Page:The Limits of Evolution (1904).djvu/223

This page needs to be proofread.
162
ESSAYS IN PHILOSOPHY

must treat this also as phenomenal, and hence we cannot be sure if there is, or is not, a thing-in-itself. But he holds we cannot now silence the apprehension that there may be one. So the distinction remains, and the thing-in-itself becomes simply a notion, but a limiting notion. The antithetic formula Me and Not-me becomes the all-encompassing category,[1] which therefore causes all our cognition to seem merely subjective, whether it be so in reality or not, and thus compels us to limit our certainty to phenomena. The agnostic force of the formula is accordingly rather increased than diminished: we have now not a single cognition remaining that can pretend to belong to intelligence as such. Except unluckily (let us, the readers, add in passing), this very last decision that condemns every other, — the goblin of certainty which haunts the steps of all agnosticism, and which it cannot lay! This Nemesis of phenomenalism will presently appear in a clearer form.
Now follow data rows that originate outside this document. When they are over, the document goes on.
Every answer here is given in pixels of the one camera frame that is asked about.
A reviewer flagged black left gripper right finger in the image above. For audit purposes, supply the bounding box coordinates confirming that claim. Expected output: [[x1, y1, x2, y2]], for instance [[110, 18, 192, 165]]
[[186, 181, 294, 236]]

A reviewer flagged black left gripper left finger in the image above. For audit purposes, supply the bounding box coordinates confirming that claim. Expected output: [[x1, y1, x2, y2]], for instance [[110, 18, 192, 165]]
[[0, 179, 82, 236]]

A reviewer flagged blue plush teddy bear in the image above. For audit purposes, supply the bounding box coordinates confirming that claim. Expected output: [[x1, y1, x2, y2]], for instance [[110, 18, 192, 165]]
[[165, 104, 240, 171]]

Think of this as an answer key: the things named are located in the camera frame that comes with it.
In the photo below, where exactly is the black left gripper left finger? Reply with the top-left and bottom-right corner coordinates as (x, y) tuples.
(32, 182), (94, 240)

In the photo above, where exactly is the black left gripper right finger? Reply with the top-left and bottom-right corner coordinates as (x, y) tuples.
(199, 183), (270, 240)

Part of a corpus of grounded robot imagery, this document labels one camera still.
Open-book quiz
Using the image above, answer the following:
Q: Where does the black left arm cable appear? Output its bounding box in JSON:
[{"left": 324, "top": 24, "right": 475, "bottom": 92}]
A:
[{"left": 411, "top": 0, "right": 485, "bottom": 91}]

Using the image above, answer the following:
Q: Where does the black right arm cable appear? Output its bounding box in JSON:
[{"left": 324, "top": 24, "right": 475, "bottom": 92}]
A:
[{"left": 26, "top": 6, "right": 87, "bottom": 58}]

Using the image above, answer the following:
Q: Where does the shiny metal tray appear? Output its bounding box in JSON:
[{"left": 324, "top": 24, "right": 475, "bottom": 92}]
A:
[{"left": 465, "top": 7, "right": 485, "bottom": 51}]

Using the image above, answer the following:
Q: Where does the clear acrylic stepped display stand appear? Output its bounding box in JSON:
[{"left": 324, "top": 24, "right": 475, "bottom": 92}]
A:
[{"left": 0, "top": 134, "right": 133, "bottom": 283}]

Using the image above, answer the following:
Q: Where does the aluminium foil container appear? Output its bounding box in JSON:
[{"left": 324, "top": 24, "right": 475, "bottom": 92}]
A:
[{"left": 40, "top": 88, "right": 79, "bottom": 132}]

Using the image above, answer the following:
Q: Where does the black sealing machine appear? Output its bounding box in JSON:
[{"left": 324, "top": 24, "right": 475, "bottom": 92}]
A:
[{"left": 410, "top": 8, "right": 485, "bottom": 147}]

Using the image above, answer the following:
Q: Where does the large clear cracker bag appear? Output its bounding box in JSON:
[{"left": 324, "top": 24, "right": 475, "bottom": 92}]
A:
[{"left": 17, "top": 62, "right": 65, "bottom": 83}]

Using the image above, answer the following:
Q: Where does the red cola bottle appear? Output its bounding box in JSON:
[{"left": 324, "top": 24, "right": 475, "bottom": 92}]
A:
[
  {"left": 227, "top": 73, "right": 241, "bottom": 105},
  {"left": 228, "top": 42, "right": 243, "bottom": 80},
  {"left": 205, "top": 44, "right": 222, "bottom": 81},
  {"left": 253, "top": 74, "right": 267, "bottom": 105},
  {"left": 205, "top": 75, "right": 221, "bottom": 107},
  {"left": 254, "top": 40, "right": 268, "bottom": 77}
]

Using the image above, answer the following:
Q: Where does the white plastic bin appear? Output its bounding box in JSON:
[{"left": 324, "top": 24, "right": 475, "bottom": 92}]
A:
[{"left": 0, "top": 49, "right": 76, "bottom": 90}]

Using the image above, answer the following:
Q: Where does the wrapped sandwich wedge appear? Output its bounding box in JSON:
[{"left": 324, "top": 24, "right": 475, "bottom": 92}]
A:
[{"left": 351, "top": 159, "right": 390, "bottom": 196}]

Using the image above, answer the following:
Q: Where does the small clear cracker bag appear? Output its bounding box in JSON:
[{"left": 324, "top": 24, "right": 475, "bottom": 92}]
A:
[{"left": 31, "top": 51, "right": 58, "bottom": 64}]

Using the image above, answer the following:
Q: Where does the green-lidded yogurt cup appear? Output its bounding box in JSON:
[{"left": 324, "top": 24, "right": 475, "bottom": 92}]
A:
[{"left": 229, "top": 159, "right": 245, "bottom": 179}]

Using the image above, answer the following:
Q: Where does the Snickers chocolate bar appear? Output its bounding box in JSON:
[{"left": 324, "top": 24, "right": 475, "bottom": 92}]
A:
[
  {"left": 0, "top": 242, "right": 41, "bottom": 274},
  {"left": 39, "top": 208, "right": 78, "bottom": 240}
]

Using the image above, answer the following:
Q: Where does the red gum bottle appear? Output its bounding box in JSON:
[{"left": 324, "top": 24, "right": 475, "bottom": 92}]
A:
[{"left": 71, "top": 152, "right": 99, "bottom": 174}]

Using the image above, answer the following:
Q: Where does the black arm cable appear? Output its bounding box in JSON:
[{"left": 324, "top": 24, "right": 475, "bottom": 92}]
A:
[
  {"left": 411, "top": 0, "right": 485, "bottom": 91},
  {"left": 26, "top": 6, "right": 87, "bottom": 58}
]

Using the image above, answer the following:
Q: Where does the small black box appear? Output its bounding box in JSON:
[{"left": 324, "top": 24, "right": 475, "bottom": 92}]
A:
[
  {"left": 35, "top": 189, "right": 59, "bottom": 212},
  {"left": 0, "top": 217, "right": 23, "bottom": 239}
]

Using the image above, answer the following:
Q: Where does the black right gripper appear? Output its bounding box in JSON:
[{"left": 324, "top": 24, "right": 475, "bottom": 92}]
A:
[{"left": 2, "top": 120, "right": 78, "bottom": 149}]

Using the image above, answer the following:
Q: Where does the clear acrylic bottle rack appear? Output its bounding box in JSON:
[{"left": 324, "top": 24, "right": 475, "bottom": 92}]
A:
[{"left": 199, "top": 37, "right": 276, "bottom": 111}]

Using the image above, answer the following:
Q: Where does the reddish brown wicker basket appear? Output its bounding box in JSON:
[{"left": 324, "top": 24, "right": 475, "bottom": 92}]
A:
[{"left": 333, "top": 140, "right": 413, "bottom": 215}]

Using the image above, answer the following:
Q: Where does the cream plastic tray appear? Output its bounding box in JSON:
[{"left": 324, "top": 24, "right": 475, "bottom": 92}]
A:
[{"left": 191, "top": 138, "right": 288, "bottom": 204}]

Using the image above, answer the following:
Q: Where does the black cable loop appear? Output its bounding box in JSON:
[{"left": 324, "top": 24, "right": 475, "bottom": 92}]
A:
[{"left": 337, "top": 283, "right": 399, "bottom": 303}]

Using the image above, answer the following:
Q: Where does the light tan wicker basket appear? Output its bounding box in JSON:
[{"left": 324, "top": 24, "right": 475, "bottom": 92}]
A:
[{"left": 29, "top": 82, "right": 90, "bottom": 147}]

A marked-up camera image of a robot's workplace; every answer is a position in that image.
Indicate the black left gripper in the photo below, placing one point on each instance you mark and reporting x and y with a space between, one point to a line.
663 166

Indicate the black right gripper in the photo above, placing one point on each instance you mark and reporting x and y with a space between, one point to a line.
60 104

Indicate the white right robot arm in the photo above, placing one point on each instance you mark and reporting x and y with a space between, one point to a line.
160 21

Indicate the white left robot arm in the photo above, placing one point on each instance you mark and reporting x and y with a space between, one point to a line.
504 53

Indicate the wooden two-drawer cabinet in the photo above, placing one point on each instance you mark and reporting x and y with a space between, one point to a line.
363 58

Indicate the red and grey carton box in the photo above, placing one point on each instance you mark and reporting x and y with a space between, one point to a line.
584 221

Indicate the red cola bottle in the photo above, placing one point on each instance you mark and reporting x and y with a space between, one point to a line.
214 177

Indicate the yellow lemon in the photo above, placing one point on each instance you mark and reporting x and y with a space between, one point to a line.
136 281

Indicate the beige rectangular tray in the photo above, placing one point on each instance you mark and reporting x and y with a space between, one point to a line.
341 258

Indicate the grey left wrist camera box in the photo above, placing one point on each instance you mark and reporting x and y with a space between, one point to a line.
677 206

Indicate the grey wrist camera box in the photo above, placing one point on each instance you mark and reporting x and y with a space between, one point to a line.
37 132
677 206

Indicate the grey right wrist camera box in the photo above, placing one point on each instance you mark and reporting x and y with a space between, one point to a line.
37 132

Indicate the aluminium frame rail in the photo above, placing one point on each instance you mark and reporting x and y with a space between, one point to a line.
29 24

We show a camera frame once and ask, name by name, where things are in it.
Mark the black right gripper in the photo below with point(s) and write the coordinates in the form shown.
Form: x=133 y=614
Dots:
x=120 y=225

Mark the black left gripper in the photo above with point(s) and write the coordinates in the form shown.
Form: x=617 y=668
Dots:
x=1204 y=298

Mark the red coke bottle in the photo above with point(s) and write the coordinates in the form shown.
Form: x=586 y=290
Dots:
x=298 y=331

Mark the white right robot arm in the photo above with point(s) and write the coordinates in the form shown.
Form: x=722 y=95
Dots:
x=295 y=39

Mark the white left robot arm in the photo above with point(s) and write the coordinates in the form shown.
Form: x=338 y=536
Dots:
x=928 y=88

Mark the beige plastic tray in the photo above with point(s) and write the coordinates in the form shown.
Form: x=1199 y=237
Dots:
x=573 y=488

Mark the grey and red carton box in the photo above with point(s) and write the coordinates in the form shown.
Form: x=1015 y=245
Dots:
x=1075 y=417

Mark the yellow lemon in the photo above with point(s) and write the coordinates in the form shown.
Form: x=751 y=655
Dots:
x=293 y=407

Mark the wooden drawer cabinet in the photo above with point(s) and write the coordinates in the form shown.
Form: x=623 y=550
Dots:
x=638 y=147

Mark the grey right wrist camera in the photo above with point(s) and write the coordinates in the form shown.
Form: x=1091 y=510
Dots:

For it cannot longer be concealed, that in setting out upon his chosen path Lange was in fact moving towards a goal he little suspected and still less intended. He has decided that to validate the phenomenal limitation of knowledge he must make the thing-in-itself a mere form a priori. But we have

  1. How Schopenhauer the Epistemologist must have blessed Lange for this stroke, so masterfully repeating his own!